[mikae1]

> That's kinda what the distros ARE.

What things are can change, sometimes for the better. Imagine if distros maintainers could spend their time doing something more productive than doing the same work as hundreds of others are doing.

[mulmen]

But if hundreds of distro maintainers don’t do it then millions of users have to do it.

[tapoxi]

No, users don't do it. The application developers do it in their CI pipelines. Application developers should be the ones building and testing the app, not distro maintainers responsible for a dozen other applications.

[moreresearchplz]

Why should a developer of a free and open-source application, provided free of charge and without any guarantees, have any obligations to package and even test their software on random, thirdparty distributions?

If a distro wants to include their application they have every right in the world to do so. So its up to them to do what ever is necessary to enhance their product with the freely available product of the unpaid developer who created it.

[esarbe]

That's the point of flatpaks - you don't.

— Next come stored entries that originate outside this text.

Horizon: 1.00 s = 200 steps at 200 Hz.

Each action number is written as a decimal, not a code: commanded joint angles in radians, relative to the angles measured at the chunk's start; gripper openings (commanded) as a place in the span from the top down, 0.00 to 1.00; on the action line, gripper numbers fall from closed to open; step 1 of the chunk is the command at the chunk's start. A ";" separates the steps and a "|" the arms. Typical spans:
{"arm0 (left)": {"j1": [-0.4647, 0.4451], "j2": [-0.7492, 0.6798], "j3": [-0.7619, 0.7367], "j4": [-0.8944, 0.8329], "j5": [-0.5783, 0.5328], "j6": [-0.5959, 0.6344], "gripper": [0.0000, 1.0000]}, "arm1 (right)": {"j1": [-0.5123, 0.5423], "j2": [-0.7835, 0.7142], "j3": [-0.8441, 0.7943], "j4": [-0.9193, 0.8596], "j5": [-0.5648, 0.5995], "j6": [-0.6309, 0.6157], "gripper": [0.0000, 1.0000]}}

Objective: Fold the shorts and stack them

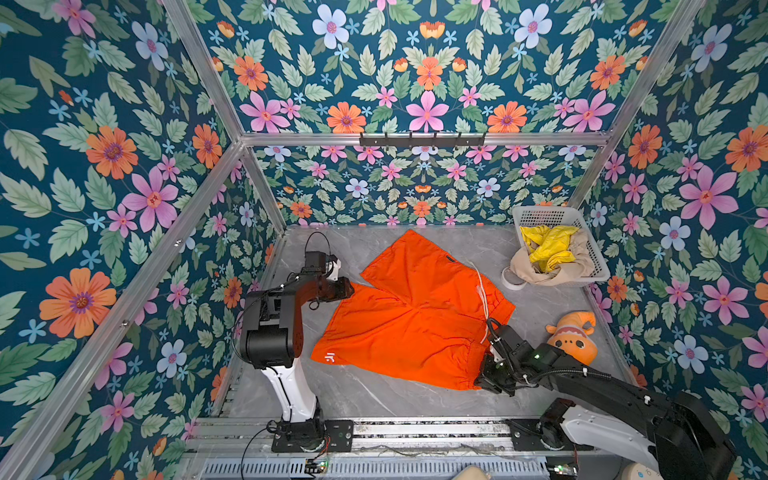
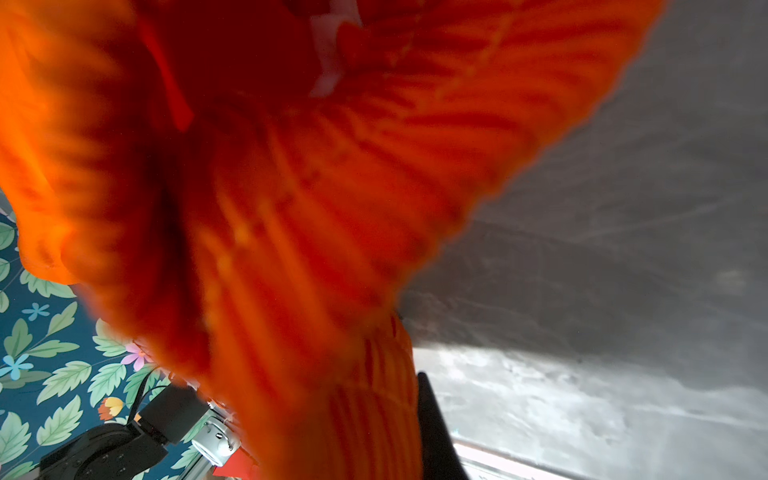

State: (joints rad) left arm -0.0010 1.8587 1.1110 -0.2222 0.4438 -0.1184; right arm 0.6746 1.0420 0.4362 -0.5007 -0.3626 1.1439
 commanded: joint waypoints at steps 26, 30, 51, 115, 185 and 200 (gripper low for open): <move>0.000 0.027 0.028 0.032 0.052 -0.004 0.56 | 0.000 0.004 -0.002 0.005 0.015 0.011 0.90; 0.000 0.028 0.028 0.037 0.057 -0.004 0.56 | -0.001 0.004 -0.003 0.005 0.014 0.011 0.90; 0.001 0.039 0.027 0.048 0.061 -0.009 0.55 | -0.001 0.003 -0.004 0.008 0.014 0.012 0.90; 0.000 0.010 0.012 0.046 0.089 -0.019 0.69 | 0.000 0.000 -0.008 0.015 0.011 0.014 0.91; 0.001 0.007 0.002 0.011 0.120 -0.017 0.66 | 0.000 -0.002 -0.008 0.015 0.008 0.011 0.92; 0.000 0.005 -0.005 0.003 0.124 -0.014 0.63 | 0.000 -0.006 -0.010 0.016 0.007 0.012 0.92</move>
State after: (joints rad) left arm -0.0017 1.8618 1.1133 -0.1940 0.5392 -0.1326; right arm 0.6746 1.0401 0.4282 -0.4759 -0.3641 1.1442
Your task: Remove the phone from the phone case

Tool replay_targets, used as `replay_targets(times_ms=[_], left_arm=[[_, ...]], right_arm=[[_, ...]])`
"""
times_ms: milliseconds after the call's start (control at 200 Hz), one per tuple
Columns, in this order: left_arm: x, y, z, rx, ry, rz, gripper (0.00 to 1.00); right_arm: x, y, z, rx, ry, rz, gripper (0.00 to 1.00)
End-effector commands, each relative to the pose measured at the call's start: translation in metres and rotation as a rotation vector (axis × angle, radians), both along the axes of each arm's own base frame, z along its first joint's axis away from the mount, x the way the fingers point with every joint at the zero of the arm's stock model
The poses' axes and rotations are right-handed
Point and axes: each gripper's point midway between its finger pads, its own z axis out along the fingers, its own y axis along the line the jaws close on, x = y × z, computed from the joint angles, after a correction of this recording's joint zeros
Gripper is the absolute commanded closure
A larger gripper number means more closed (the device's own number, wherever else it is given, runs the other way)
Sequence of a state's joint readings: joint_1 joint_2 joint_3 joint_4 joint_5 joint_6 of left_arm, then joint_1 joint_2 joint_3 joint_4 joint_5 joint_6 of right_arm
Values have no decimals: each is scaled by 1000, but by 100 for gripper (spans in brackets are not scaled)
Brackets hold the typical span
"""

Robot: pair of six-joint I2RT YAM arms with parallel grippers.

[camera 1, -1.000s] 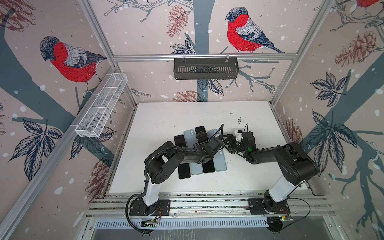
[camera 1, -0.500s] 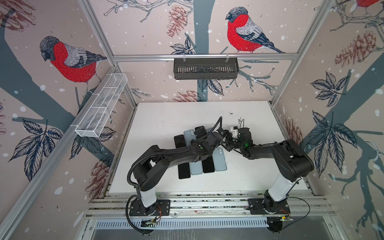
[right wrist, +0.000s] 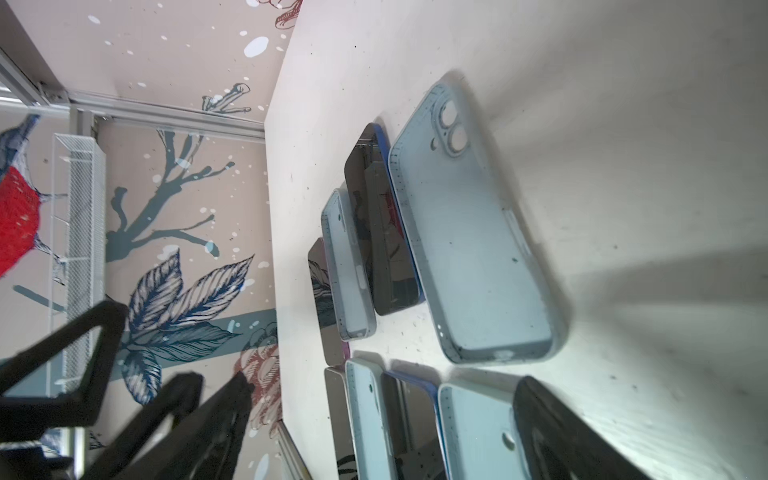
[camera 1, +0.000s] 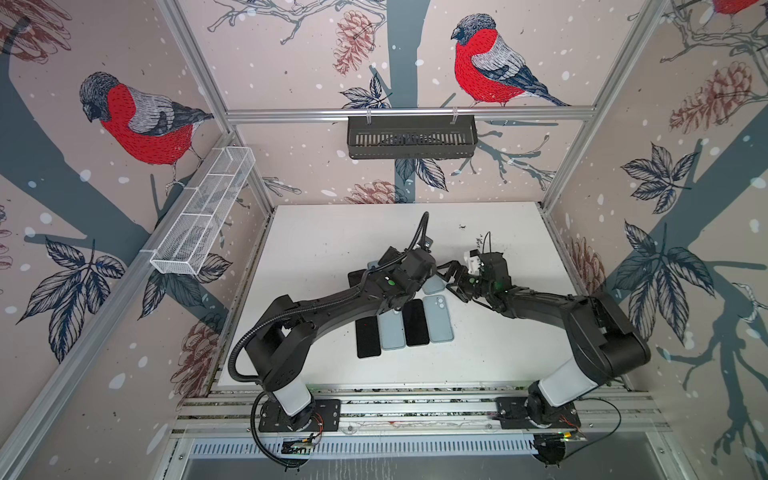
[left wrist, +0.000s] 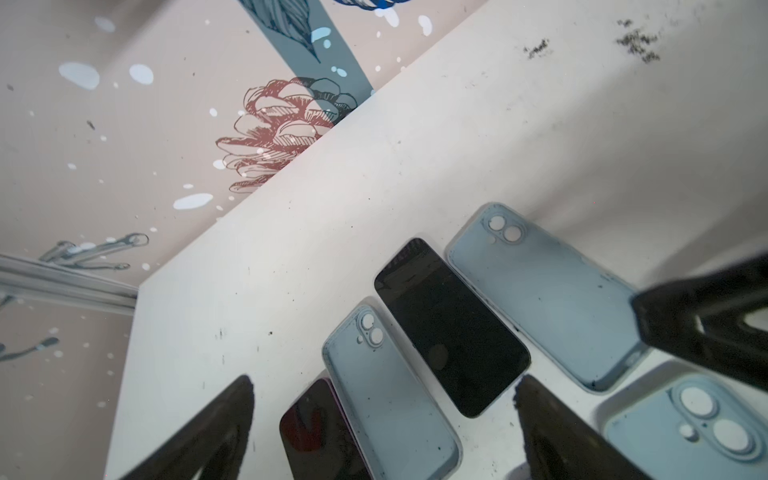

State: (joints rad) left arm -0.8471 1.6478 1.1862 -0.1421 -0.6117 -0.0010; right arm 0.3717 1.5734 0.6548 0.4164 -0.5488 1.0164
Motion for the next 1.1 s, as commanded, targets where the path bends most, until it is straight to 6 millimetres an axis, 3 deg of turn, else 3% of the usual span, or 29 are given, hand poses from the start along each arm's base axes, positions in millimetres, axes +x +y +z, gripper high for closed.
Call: replay_targets(times_ms=[0, 180, 320, 420, 540, 675, 800, 891, 1096], left_arm=[[4, 14, 8, -224, 59, 63, 3], [34, 44, -1, -258, 118, 127, 8], [62, 51, -19, -215, 160, 167, 32], [85, 53, -32, -205, 179, 201, 52], [108, 44, -51, -144, 207, 199, 68], [130, 32, -81, -119, 249, 198, 81], [146, 29, -111, -99, 290, 230, 90], [152, 27, -127, -78, 314, 242, 91], [162, 18, -138, -87, 309, 220, 92]], right_arm=[[-14, -7, -7, -105, -20, 58, 0], [-12, -40, -2, -309, -100, 24, 2], [-8, -66, -3, -477, -145, -23, 23], [-9, -71, -5, -535, -159, -17, 42], [-12, -76, -10, -601, -165, 0, 60], [-14, -84, -17, -643, -166, -8, 71], [-11, -83, -31, -668, -138, 25, 75], [-8, -78, -36, -656, -130, 48, 76], [3, -73, -47, -653, -110, 56, 76]])
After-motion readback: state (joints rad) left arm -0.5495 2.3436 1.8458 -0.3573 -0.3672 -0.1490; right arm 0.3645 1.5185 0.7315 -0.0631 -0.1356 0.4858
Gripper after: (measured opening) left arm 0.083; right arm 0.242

You build one flatpak and it will work for all distributions.

[prmoustache]

History has shown that application developers are very bad at releasing good deliverable without too much security holes in the packaged libraries or bad practices. And the sandboxing in flatpak is actually meant to protect users from harm done by clueless devs but it fails because devs can actually build non sandboxed flatpaks and they will do it because they don't care

[ranger207]

History has shown that distro maintainers aren't perfect at patching security vulnerabilities either and that sandboxing is useful regardless. It also shows that user want working software and will go through the effort of inventing new package formats like flatpak to work around distro maintainers. Maintainers now have a choice between complaining that everyone else is doing it wrong and eventually becoming irrelevant, or getting with the program and maybe even offering their expertise to accomplish what people want to do

[prmoustache]

Flatpak hasn't been invented by users but by distro maintainers.

[doublepg23]

Why would you use software if you think the dev is too incompetent to package it?

[tremon]

Because I trust that distro maintainers catch the most obvious errors before packaging and releasing the software.

[ninkendo]

Package it for what? There are a lot of distros. Should the dev be packaging it for every one of them? Debian, red hat, suse, arch, other more esoteric ones? Which distro versions? How many years back should they be maintaining the packages?

[doublepg23]

…the context was Flatpaks and snaps which directly address it by simplifying the process… the developer would explicitly avoid that confusion.

[curt15]

How often do distribution maintainers actually audit the package source code?

[prmoustache]

I wasn't talking about audit but dependency lifecycle.

[mulmen]

It’s called a distribution. Literally distributing the software. The distro deals with integrating all the packages into a single compatible system. This includes setting options to maintain system compatibility.

Packaging is not required for testing individual applications. That happens at build time and the developer writes the tests. These are not distribution specific.

The separation of concerns is very clear. If a distribution doesn’t package the code then the user is left to build the application themselves. It’s impractical that a developer would build and maintain their own packages for every flavor of every distribution.

[zorr]

The discussion is mostly about what a distribution should contain. I don't think a distribution has to contain all the possible software applications in existence.

Instead, I think distros have to provide the base packages like desktop environments and related software. All configured for compatibility and complying with the distro philosophy.

But third party desktop applications that are not directly related to the desktop environment are a different category. There is an endless amount of them with varying quality and resources. You cannot expect distro maintainers to spend time on all these random applications.

However, if a third party app is not included in a distro, it does not mean users have to build the software by themselves. That is the problem that Flatpak and Snap and others are trying to solve. They provide sets of distro-agnostic libraries that developers can target instead of having to target each distro separately.

This way a developer can only package the app once, distro maintainers don't have to do extra work, and users can install applications without having to manually configure and build them. Everyone is happy.

[mulmen]

That’s a reasonable position but it puts developer and maintainer experience ahead of user experience.

Flatpak and friends are a pain in the ass to use and offer a shitty UX. Having a single point of contact and well understood mechanism for software management is a feature for users.

I don’t expect my distribution to have every software package ever. I do expect it to fulfill my needs. As long as there are applications in the repository that do what I need I am happy.

[matheusmoreira]

No. I trust distribution maintainers a lot more than I trust other developers.

[dizhn]

You can't have distro specific policies using this methodology.